Exercise prompt –
Pick out the lines below that include the string "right".
╭──
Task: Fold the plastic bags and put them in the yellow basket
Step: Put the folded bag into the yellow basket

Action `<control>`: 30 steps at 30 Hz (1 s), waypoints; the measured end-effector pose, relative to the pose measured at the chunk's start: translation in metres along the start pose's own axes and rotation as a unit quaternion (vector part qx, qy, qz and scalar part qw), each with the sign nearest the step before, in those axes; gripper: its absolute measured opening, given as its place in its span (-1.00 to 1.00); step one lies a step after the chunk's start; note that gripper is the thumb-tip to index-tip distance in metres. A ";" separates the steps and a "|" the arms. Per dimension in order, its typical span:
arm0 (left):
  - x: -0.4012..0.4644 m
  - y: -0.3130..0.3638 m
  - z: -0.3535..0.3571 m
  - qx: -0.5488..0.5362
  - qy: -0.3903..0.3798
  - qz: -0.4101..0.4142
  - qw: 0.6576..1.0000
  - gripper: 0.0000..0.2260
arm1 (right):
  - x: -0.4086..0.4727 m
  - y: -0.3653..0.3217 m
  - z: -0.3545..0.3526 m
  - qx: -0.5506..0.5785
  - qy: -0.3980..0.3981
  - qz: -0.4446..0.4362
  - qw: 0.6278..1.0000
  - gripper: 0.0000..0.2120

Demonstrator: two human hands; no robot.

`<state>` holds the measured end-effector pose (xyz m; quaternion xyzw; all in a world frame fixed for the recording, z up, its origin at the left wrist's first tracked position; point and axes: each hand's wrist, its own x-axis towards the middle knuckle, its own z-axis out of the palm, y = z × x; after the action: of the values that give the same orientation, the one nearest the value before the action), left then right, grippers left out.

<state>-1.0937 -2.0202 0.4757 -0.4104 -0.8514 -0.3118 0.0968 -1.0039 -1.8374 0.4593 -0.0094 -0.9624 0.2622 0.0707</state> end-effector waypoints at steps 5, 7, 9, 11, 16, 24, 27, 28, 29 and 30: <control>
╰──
Answer for the task –
arm1 (right):
`<state>` holds the measured end-effector pose (xyz m; quaternion xyzw; all in a world frame fixed for the recording, z up, its origin at the left wrist's first tracked position; point and axes: each hand's wrist, its own x-axis towards the middle knuckle, its own z-axis out of the palm, y = z × x; after the action: of the values that give the same orientation, the one nearest the value before the action), left then right, grippers left out.

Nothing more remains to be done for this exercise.